To the 85% of Americans who receive their health insurance through work and mostly like it just fine, the sad rollout of the federal exchange doesn’t look that threatening. It’s beyond dispute that most major insurers have decided (for the sake of market share) to take the gamble and offer rates that are generally within the realm of reason. It will take a couple years of claims experience for insurers to figure out whether the exchanges are an adverse-selection nightmare or whether they’re the future.

The flip, of course, is the slippery-slope argument—that the feds will use their power (particularly in the case of self-insured plans) to further dis-incent private plans to prop up the government-run exchanges. It’s a valid threat.

Perhaps the more interesting question headed into the midterm election year regards the attention span of the average voter. One week it was the Tea Party shutting down the government. The next week it was the disastrous website launch. The next week it was the cancellation of individual policies. The next week it was the breakup of the Jonas Brothers.

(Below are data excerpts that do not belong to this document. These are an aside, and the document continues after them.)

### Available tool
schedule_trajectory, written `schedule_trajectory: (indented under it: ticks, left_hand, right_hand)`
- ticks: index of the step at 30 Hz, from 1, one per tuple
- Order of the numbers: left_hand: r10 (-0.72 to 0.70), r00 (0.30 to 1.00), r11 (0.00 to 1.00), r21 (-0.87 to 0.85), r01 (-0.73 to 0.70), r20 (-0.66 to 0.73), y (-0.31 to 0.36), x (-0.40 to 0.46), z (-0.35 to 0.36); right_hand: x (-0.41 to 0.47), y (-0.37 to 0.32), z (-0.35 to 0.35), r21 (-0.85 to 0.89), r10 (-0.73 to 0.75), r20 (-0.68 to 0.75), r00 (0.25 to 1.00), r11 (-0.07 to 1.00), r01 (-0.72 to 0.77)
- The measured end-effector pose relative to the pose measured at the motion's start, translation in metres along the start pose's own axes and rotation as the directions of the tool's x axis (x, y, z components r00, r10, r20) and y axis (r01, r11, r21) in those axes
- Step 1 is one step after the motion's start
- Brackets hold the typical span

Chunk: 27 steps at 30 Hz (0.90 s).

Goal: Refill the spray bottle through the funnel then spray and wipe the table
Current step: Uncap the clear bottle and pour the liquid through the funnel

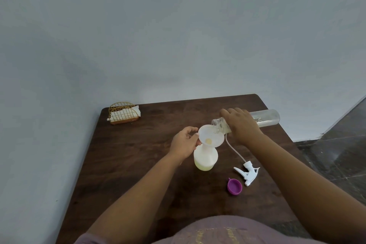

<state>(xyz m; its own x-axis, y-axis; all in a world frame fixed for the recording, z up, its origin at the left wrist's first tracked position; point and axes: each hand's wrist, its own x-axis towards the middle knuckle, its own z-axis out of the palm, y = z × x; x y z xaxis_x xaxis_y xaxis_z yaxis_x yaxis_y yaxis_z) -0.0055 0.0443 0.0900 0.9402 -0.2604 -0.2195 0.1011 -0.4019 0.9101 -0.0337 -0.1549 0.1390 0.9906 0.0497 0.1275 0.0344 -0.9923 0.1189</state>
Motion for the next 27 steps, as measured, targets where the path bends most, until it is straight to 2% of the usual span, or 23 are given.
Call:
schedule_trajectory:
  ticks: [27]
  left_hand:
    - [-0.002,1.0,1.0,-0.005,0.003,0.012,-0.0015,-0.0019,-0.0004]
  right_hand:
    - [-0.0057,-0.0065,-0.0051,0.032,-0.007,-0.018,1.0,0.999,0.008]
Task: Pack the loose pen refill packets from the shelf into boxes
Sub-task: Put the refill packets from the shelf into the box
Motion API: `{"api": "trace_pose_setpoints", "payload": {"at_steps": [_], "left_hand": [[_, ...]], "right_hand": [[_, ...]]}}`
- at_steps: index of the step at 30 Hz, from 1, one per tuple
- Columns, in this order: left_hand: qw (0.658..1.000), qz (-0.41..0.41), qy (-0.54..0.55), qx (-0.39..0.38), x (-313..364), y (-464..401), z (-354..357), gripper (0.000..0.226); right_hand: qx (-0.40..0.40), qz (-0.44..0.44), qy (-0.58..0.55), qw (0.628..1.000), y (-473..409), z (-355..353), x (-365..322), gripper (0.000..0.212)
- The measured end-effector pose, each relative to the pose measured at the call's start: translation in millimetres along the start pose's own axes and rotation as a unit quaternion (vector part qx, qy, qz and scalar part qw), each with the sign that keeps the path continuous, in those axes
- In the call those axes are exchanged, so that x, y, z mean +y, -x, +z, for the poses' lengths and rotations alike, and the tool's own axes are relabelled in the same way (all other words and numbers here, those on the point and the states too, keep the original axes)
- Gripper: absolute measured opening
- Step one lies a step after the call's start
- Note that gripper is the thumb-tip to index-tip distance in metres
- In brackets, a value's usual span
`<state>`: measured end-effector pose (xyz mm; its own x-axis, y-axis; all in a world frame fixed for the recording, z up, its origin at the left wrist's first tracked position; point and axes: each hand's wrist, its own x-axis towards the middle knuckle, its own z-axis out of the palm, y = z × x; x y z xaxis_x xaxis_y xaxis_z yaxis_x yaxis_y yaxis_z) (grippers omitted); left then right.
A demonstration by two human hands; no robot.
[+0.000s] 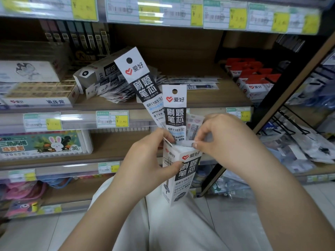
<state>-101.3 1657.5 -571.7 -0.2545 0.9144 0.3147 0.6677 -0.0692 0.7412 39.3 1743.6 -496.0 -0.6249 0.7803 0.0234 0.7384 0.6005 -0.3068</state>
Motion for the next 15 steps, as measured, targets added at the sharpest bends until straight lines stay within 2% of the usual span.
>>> {"api": "trace_pose_setpoints", "payload": {"at_steps": [3,7,11,13,15], "left_hand": [[1.000,0.004,0.002,-0.014,2.1,-0.7,1.6,0.040],[1.000,0.009,-0.001,-0.011,1.8,-0.8,2.2,0.039],[1.000,-0.007,0.006,0.003,-2.3,1.2,0.6,0.040],[1.000,-0.008,0.007,0.003,-1.3,2.1,0.7,0.042],[1.000,-0.002,0.003,-0.008,1.9,1.8,2.0,0.043]], "right_hand": [[-0.009,0.018,0.000,1.000,-3.8,-0.4,-3.3,0.019],[-0.002,-0.035,-0.037,0.999,-4.4,7.3,-8.9,0.017],[0.004,0.030,0.034,0.999,-4.7,7.2,-3.3,0.024],[0.001,0.049,0.064,0.997,-10.0,3.9,-3.0,0.019],[-0.034,0.055,0.066,0.996,-12.3,2.1,-6.2,0.012]]}}
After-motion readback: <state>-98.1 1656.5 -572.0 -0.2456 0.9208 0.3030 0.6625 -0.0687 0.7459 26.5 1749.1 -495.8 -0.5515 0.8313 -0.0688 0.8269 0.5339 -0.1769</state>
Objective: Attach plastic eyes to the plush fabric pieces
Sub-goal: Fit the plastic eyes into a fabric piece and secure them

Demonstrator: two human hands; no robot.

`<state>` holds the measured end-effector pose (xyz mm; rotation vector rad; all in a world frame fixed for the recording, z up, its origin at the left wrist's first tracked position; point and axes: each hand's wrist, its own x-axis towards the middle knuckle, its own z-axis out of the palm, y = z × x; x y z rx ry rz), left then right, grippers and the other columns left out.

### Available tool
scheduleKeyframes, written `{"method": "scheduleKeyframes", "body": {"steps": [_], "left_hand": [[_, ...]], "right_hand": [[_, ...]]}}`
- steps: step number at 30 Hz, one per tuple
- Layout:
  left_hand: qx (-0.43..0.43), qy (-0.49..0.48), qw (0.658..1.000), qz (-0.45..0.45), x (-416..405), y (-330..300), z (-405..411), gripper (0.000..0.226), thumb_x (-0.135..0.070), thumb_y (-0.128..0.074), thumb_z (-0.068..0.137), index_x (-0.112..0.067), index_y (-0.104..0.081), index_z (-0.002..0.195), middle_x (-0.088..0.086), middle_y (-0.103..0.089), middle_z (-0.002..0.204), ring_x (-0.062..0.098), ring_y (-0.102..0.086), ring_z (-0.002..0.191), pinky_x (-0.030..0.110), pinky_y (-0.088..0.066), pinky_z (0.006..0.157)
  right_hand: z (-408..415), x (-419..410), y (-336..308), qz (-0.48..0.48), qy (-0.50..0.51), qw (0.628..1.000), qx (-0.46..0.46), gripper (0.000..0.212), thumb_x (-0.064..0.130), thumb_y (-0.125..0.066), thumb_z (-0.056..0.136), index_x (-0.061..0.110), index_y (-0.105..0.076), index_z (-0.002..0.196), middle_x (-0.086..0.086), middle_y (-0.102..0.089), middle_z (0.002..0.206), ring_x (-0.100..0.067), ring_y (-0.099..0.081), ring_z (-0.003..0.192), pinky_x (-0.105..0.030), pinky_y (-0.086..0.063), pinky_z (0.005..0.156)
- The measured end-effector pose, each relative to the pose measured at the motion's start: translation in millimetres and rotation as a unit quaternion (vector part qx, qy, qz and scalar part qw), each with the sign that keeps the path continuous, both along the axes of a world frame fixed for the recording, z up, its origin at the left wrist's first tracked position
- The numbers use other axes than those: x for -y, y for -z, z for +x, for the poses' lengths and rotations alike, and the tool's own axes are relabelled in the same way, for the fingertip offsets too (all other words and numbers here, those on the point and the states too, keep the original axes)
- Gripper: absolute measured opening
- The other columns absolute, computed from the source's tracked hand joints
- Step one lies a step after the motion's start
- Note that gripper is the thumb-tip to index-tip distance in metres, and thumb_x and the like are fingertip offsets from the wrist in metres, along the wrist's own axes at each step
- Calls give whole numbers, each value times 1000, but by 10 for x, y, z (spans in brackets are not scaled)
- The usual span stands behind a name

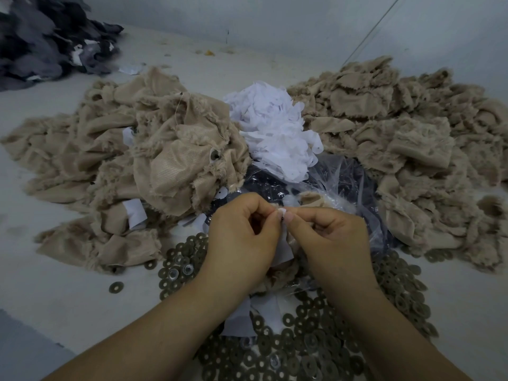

Save for perhaps the clairvoyant memo-writer David Cutler, nobody knows what will dominate the minds of voters come November 2014. But one immutable law of congressional politics is the squeaky-wheel rule. My bet is the Atlantic had it right in November: “The upper-middle-class self-employed people in the individual market can stir up a lot of dust, even if they represent a tiny fraction of the population.”